__Task to carry out__.
Scan the records for the word "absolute". Copy each line that includes it.
----- Records for this exercise
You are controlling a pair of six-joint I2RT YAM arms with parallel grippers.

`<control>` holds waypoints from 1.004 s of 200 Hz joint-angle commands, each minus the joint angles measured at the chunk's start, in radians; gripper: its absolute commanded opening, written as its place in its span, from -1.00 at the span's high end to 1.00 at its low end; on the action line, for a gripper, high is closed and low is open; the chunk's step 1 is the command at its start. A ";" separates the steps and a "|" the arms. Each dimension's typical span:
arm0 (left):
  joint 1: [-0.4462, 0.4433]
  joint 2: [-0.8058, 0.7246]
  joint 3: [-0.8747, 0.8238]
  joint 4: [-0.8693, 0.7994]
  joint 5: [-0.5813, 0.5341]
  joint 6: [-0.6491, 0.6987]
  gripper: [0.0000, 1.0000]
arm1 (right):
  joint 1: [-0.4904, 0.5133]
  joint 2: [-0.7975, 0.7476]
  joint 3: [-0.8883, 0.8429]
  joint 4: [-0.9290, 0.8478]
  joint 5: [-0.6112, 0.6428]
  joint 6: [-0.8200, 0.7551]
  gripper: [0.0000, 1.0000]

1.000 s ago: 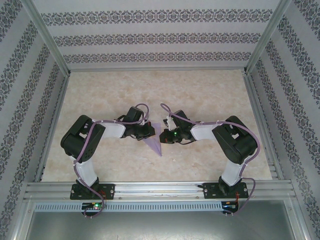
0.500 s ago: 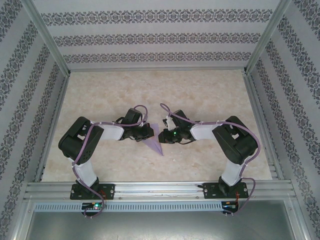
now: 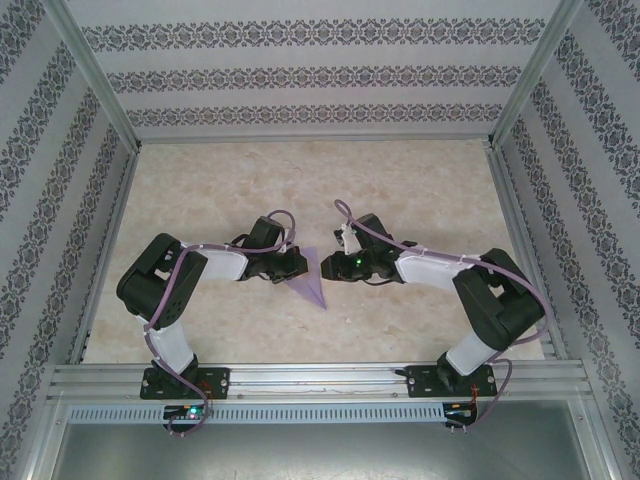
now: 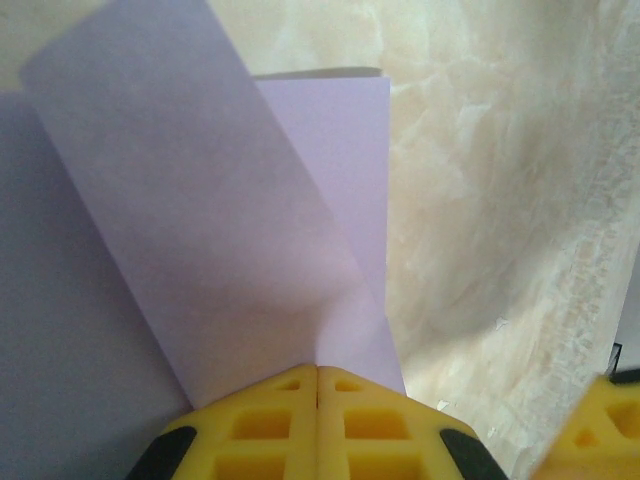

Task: Fold a paper plane with a square sheet of paper (fold left side to right side)
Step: Fourth fold the wing at the center of the table.

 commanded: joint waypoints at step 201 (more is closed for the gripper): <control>-0.003 0.017 -0.030 -0.106 -0.069 0.003 1.00 | 0.122 0.090 -0.116 0.091 -0.093 0.084 0.99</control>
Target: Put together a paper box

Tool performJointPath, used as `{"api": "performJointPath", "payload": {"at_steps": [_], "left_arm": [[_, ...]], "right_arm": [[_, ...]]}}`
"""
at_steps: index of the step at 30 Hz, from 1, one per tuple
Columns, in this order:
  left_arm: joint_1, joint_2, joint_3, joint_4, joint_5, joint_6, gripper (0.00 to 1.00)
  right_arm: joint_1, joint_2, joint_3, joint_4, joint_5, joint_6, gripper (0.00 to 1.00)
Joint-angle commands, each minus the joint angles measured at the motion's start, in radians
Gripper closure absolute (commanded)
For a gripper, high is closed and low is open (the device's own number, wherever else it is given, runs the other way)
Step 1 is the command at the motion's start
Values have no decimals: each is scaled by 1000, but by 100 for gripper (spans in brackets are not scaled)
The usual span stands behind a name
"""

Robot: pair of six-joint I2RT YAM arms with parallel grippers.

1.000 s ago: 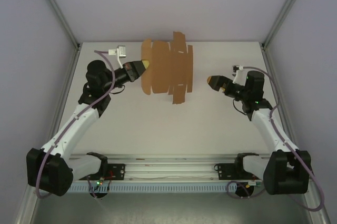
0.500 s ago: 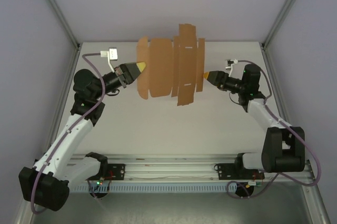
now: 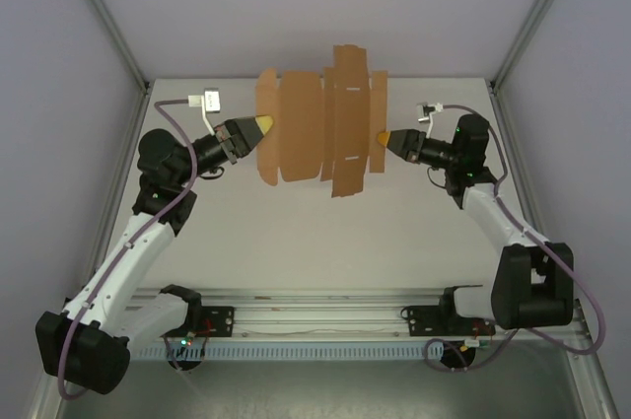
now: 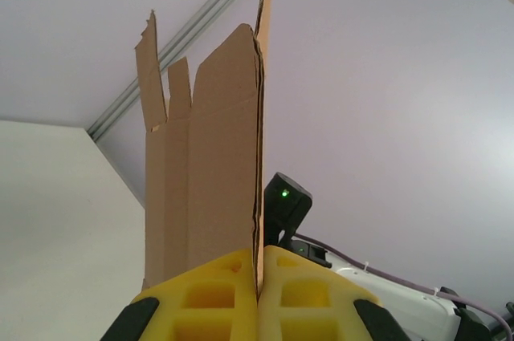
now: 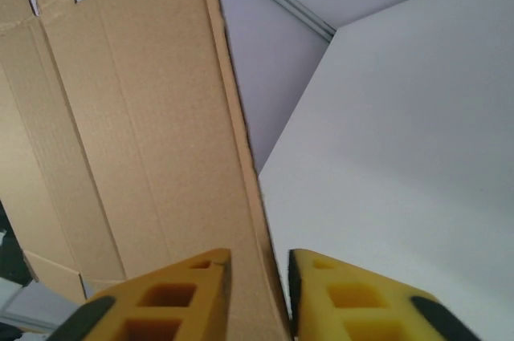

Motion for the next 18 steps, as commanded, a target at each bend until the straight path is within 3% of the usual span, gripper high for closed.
{"api": "performJointPath", "payload": {"at_steps": [1, 7, 9, 11, 14, 15, 16, 17, 18], "left_arm": [[-6, -21, -14, -4, -11, 30, 100], [-5, -20, -21, -34, -23, 47, 100], [-5, -26, -23, -41, -29, 52, 100], [-6, -34, -19, -75, -48, 77, 100], [-5, -47, -16, -139, -90, 121, 100], [-5, -53, -7, -208, -127, 160, 77], [-5, -58, 7, -314, -198, 217, 33], [-4, -67, 18, -441, -301, 261, 1], [-5, -71, 20, -539, -403, 288, 0]], "right_arm": [[3, -39, 7, 22, -44, -22, 78], [6, -70, 20, -70, -44, -105, 87], [6, -85, 23, -107, -36, -137, 94], [6, -102, 22, -156, -2, -172, 100], [10, -119, 50, -329, 91, -282, 100], [15, -121, 63, -400, 133, -331, 100], [19, -119, 74, -457, 178, -374, 100], [29, -114, 84, -521, 219, -426, 100], [39, -104, 97, -585, 255, -481, 100]]}}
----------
__Expected output__.
`<control>` holds waypoints from 1.004 s of 200 Hz joint-angle commands, each minus the joint angles measured at the chunk's start, in radians; gripper: its absolute commanded opening, written as its place in its span, from -1.00 at the span's high end to 1.00 at its low end; on the action line, for a gripper, high is closed and low is open; the chunk's step 1 is the command at its start. A ";" separates the steps and a "|" the arms. Each dimension's typical span:
Gripper closure absolute (commanded)

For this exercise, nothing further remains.